Exercise goal - The answer must be the full listing, reproduced without any change.

Information supplied -
=== Begin Enclosure ===
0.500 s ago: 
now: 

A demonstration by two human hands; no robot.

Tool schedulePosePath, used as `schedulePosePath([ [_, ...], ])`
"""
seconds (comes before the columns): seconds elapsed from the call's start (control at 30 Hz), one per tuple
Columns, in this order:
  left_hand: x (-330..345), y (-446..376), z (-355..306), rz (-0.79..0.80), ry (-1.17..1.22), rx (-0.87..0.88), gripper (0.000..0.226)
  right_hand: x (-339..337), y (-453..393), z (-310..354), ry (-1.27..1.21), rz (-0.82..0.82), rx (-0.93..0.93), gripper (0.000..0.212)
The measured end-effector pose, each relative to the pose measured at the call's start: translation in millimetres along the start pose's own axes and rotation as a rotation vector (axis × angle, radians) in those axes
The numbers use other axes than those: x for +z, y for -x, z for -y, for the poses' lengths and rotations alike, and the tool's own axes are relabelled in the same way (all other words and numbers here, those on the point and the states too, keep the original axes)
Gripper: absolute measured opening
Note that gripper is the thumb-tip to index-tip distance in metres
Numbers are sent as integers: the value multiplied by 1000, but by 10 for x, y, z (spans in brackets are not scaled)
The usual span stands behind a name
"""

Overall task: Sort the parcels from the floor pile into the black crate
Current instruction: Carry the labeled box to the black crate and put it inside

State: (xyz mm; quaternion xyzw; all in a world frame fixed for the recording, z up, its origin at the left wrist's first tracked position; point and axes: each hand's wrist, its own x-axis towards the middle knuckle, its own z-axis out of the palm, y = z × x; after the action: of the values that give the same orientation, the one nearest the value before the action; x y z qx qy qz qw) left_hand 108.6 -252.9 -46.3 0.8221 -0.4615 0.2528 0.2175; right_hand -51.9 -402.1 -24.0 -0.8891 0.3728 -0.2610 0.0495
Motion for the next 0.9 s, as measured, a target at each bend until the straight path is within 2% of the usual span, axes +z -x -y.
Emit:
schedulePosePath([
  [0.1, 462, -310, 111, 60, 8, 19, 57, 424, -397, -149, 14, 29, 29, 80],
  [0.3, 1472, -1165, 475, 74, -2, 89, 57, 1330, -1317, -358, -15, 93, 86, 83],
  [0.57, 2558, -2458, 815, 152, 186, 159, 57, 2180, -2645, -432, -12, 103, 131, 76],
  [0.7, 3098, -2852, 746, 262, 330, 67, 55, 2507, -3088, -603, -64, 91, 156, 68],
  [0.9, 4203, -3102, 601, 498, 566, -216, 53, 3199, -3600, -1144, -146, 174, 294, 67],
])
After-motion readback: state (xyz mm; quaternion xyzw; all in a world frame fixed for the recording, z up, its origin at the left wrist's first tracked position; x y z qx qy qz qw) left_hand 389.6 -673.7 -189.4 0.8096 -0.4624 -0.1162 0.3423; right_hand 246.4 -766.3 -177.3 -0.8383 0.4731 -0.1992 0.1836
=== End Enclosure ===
Solution -
0.500 s ago: 
now: 

A demonstration by two human hands; no robot.

Tool schedulePosePath, used as `schedulePosePath([ [_, ...], ])`
"""
seconds (comes before the columns): seconds elapsed from the call's start (control at 30 Hz), one per tuple
Columns, in this order:
  left_hand: x (-330..345), y (-446..376), z (-355..306), rz (-0.79..0.80), ry (-1.17..1.22), rx (-0.87..0.88), gripper (0.000..0.226)
  right_hand: x (-339..337), y (-453..393), z (-310..354), ry (-1.27..1.21), rz (-0.82..0.82), rx (-0.93..0.93), gripper (0.000..0.212)
The measured end-effector pose, each relative to the pose measured at the call's start: translation in millimetres along the start pose's own axes and rotation as a rotation vector (axis × angle, radians) in those axes
The numbers use other axes than those: x for +z, y for -x, z for -y, for the poses' lengths and rotations alike, and the tool's own axes are relabelled in the same way (all other words and numbers here, those on the point and the states too, keep the original axes)
Gripper: absolute measured opening
Note that gripper is the thumb-tip to index-tip distance in metres
Numbers are sent as integers: the value multiplied by 1000, but by 10 for x, y, z (spans in brackets are not scaled)
The usual span stands behind a name
"""

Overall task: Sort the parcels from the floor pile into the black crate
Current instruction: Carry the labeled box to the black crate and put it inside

State: (xyz mm; quaternion xyzw; all in a world frame fixed for the recording, z up, its origin at the left wrist's first tracked position; point and axes: each hand's wrist, its own x-axis towards the middle knuckle, its own z-axis out of the palm, y = z × x; after the action: of the values that give the same orientation, the one nearest the value before the action; x y z qx qy qz qw) left_hand 108.6 -252.9 -46.3 0.8221 -0.4615 0.2528 0.2175; right_hand -51.9 -402.1 -24.0 -0.8891 0.3728 -0.2610 0.0495
Motion for the next 0.9 s, as measured, a target at each bend until the straight path is within 2% of the usual span, axes +z -x -y.
Emit:
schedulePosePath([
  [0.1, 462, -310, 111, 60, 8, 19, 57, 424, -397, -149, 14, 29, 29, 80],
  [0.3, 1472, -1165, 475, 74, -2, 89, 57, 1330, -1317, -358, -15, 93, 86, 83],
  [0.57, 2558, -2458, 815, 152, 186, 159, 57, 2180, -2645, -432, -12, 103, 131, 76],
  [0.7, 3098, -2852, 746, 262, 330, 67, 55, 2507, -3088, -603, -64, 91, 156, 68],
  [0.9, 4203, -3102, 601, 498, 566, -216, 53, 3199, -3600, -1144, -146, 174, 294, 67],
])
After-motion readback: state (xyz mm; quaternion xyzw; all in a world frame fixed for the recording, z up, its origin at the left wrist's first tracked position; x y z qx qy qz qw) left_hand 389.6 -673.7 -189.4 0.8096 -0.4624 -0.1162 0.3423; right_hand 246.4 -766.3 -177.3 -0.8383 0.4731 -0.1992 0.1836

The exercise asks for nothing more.